"It's second nature with me and I can't help it any more than you can help getting up with the sun and poring over those tedious papers; Stephen, I would think you ought to get sick of such work."

"So I do, Hester, but I must not let myself feel so; there may be an end far too soon."

"Stephen you are getting a monomaniac on these things. I tell you what it is if William Montgomery were in your shoes he would not last a week. Thank God, he is a farmer—there's no life like it."

"True, indeed, Hester; I wish I had become a sturdy yeoman before I gave myself up to this business. Ah! it's nothing but uncertainty."

"Listen to me Stephen; the quiet of the hour prompts me to say something which I have been thinking of for some time past—it is of Mr. Lawson."

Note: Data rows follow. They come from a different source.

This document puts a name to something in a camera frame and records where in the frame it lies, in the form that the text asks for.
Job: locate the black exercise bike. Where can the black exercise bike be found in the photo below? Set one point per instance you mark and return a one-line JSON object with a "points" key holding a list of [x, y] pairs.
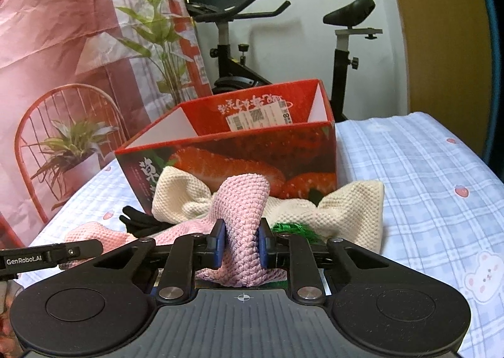
{"points": [[340, 66]]}

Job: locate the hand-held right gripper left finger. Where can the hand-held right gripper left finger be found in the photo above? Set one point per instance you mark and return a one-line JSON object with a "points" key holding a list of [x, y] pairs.
{"points": [[219, 244]]}

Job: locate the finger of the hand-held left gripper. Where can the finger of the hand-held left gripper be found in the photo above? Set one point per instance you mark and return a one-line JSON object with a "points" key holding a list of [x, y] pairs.
{"points": [[47, 257]]}

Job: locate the black cloth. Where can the black cloth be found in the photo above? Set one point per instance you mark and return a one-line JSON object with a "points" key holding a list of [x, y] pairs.
{"points": [[138, 224]]}

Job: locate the green shiny object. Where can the green shiny object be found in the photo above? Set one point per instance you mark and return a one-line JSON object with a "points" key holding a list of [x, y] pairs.
{"points": [[295, 230]]}

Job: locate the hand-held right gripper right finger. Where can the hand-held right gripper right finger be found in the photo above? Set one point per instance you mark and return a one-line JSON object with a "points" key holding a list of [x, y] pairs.
{"points": [[263, 248]]}

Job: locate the cream knitted cloth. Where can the cream knitted cloth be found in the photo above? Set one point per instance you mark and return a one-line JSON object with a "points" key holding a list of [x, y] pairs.
{"points": [[346, 208]]}

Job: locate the pink knitted cloth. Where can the pink knitted cloth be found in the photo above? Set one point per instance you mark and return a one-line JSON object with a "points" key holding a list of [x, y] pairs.
{"points": [[244, 200]]}

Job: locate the wooden door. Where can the wooden door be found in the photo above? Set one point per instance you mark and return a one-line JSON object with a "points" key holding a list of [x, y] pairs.
{"points": [[433, 27]]}

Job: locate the red strawberry print box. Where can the red strawberry print box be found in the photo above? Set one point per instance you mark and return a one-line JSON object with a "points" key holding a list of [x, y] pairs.
{"points": [[252, 149]]}

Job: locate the printed backdrop curtain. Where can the printed backdrop curtain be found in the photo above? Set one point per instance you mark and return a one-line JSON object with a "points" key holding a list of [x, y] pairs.
{"points": [[59, 46]]}

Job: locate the plaid bed sheet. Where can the plaid bed sheet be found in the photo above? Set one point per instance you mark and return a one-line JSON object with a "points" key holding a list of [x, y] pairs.
{"points": [[413, 184]]}

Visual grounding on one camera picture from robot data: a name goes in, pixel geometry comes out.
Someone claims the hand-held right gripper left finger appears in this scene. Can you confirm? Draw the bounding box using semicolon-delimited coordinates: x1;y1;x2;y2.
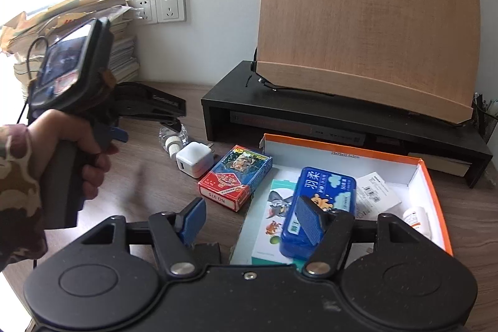
83;198;207;277

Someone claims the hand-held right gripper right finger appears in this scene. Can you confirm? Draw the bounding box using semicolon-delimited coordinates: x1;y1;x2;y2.
298;198;413;277

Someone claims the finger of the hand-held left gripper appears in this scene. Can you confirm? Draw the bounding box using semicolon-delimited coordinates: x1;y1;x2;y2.
113;82;187;123

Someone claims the blue cartoon tin case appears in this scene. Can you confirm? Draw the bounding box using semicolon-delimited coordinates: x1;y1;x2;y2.
279;166;359;259

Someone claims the orange cardboard box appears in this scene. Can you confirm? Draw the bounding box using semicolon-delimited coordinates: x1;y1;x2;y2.
229;133;454;267

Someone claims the small white bottle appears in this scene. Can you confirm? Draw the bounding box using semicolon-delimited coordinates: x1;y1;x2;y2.
402;208;432;239

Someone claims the person's left forearm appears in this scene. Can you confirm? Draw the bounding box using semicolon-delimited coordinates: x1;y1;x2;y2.
0;124;48;271

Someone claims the person's left hand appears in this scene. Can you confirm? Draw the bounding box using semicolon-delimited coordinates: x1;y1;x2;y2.
25;108;120;203

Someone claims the stack of worn books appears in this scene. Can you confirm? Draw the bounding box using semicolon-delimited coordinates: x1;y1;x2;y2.
0;0;141;93

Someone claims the black plug charger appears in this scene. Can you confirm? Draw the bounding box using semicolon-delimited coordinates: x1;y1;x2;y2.
192;242;222;267

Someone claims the clear glass bottle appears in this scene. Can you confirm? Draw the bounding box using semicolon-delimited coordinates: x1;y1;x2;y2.
159;122;190;160

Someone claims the teal cartoon bandage box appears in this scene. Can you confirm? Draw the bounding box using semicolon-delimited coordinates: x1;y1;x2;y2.
251;180;308;266

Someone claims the red playing card box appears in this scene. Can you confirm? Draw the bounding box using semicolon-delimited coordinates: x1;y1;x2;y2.
198;144;273;213

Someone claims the white cube charger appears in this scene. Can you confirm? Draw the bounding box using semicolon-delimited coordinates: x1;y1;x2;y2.
176;141;214;179

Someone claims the small white carton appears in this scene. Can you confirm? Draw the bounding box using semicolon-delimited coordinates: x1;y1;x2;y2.
356;172;403;220

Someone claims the black desk riser shelf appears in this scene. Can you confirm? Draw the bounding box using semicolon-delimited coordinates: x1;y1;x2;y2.
201;60;494;188

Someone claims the cream thick book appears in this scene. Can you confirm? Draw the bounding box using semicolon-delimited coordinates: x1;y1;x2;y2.
408;152;467;178

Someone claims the black mesh pen holder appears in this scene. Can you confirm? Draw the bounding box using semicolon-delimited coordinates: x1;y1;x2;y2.
472;93;498;144

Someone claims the wooden book stand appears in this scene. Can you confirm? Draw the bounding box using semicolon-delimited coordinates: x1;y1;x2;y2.
255;0;482;127

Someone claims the black cable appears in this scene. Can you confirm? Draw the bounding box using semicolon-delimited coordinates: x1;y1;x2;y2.
17;37;49;124

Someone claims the white wall socket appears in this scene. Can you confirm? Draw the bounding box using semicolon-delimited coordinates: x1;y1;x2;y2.
156;0;186;23
130;0;158;25

"Yes," said Mr. Verne, in a manner that seemed to say that he knew what was coming, "he is a worthy young man!"

"Worthy, did you say, Stephen? There is no words in the English language sufficient to speak his praise. He is a man such as the Creator premeditated before the world rose out of chaos—a man in the true image of his Maker!"

Could Phillip Lawson then have looked upon this woman as she sat there and spoke such holy thoughts—how simple and yet how eloquent—could he then have heard the tenderhearted matron plead for him what a flood of gratitude would have welled out from his honest heart!

"I have invited Phillip Lawson to 'Gladswood' purposely to study him through and through, and each time I find something nobler in him to admire."

"I believe it," said Mr. Verne, gravely.